_Task prompt_. Please give again, exactly, every line of the material from the one containing "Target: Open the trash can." to the end, including both of those lines.

Material provided Start Marker

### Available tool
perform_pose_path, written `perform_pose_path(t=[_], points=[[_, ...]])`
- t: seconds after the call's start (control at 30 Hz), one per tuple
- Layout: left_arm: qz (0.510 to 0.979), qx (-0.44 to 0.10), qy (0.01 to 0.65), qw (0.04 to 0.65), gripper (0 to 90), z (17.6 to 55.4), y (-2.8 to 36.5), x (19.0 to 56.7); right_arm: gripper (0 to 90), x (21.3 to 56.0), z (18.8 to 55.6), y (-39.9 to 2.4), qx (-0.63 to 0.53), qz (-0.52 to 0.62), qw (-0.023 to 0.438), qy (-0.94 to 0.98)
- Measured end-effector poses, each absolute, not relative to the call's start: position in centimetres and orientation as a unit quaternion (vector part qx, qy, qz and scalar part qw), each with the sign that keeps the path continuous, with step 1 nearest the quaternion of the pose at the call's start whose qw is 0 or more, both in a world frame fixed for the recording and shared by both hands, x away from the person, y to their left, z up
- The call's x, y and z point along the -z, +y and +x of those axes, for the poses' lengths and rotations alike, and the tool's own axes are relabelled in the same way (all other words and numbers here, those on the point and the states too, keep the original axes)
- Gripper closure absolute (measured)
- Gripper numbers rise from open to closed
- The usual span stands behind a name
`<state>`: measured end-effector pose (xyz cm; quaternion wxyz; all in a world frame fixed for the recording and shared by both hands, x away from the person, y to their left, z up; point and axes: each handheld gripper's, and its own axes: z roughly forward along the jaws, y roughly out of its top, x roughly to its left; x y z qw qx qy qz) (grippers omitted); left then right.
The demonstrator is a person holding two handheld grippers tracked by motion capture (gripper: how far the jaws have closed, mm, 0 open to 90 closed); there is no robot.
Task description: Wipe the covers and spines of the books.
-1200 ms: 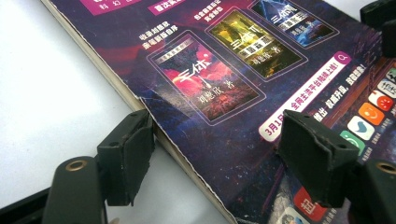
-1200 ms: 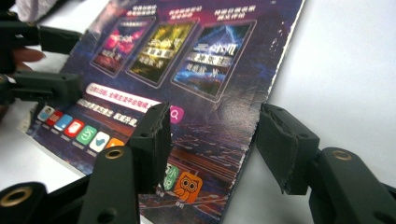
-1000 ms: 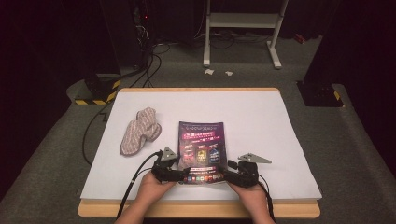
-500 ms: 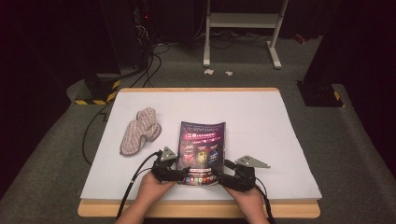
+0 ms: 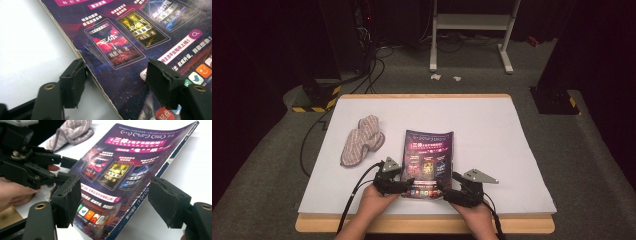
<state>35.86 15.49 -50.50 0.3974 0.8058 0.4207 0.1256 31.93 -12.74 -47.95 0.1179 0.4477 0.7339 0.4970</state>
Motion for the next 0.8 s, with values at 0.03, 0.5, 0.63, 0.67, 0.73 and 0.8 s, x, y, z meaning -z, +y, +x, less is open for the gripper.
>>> perform_pose_path(t=[0.03, 0.5, 0.63, 0.67, 0.73, 0.8], points=[[0.805, -0.125, 0.422, 0.398, 35.0, 35.9, 15.5, 50.5, 26.8, 48.0, 31.9, -12.7, -0.496, 0.448, 0.119, 0.734], [0.806, -0.13, 0.42, 0.397, 35.9, 35.8, 15.4, 50.5, 27.8, 48.7, 32.4, -13.4, -0.502, 0.475, 0.099, 0.716], [0.806, -0.132, 0.421, 0.396, 36.1, 35.7, 15.4, 50.5, 28.4, 48.7, 31.9, -13.3, -0.502, 0.469, 0.094, 0.721], [0.805, -0.132, 0.421, 0.396, 36.2, 35.8, 15.4, 50.5, 30.0, 48.8, 31.8, -13.4, -0.492, 0.469, 0.103, 0.726], [0.805, -0.132, 0.421, 0.396, 36.2, 35.8, 15.4, 50.5, 29.8, 48.9, 31.9, -13.4, -0.486, 0.474, 0.104, 0.727], [0.805, -0.131, 0.421, 0.397, 36.2, 35.8, 15.3, 50.5, 29.4, 49.2, 32.1, -13.5, -0.477, 0.486, 0.101, 0.726]])
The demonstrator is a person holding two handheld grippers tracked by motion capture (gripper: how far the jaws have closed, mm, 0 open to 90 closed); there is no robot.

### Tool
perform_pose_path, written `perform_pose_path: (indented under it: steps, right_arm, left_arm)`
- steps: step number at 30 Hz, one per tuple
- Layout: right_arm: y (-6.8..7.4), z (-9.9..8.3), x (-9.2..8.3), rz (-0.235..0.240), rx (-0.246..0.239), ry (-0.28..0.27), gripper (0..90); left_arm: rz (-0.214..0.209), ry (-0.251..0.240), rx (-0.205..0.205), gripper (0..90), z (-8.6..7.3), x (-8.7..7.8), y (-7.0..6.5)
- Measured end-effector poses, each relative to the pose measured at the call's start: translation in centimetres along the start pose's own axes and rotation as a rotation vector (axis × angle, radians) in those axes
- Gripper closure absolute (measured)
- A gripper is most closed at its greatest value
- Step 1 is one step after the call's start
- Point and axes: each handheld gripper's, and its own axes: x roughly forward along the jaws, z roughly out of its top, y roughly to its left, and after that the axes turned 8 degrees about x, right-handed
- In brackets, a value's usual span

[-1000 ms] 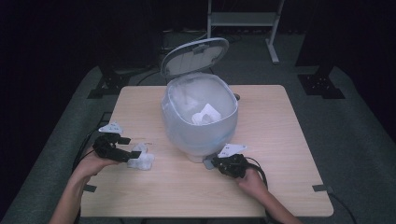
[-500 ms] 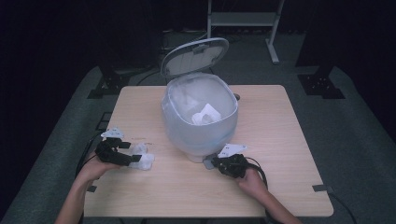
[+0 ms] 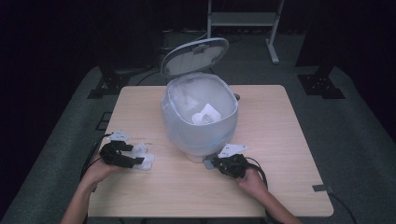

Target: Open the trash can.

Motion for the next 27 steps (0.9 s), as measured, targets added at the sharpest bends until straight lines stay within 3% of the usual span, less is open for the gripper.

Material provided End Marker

_Exercise solution_.
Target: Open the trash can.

Motion for the next 27 steps (0.9 s), as measured, targets added at the sharpest bends until straight lines stay within 3% of the usual span, less is open for the gripper.

What has been written here completes the answer.